→ **Work instructions**
Your reply should be an exact copy of the lines from the one that holds "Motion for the" to the end of the data below.

→ **Given information**
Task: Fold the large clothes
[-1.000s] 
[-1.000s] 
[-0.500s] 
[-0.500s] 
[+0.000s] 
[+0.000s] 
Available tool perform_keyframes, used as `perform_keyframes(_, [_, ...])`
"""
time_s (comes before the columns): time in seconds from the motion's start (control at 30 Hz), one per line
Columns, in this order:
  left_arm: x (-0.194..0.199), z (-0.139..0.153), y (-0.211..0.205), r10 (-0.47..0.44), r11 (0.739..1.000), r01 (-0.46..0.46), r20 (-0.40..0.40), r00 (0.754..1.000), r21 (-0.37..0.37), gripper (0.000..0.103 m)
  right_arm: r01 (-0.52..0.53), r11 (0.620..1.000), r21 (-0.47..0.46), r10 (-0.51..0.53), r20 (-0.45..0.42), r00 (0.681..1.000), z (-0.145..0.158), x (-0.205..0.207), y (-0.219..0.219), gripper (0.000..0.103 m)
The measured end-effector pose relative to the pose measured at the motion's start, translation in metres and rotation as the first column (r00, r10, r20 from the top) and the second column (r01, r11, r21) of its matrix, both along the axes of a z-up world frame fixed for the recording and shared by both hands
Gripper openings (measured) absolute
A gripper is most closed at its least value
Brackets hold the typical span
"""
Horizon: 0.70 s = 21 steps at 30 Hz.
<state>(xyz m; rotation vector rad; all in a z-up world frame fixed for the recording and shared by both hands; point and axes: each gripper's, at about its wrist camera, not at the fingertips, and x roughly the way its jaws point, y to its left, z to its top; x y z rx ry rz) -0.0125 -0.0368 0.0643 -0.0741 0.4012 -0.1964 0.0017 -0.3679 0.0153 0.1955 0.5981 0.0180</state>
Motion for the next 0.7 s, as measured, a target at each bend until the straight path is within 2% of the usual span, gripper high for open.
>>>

→ **Problem solution**
Motion for the next 0.7 s, as measured, a target at each bend until the straight path is within 2% of the usual span, gripper high for open.
>>>

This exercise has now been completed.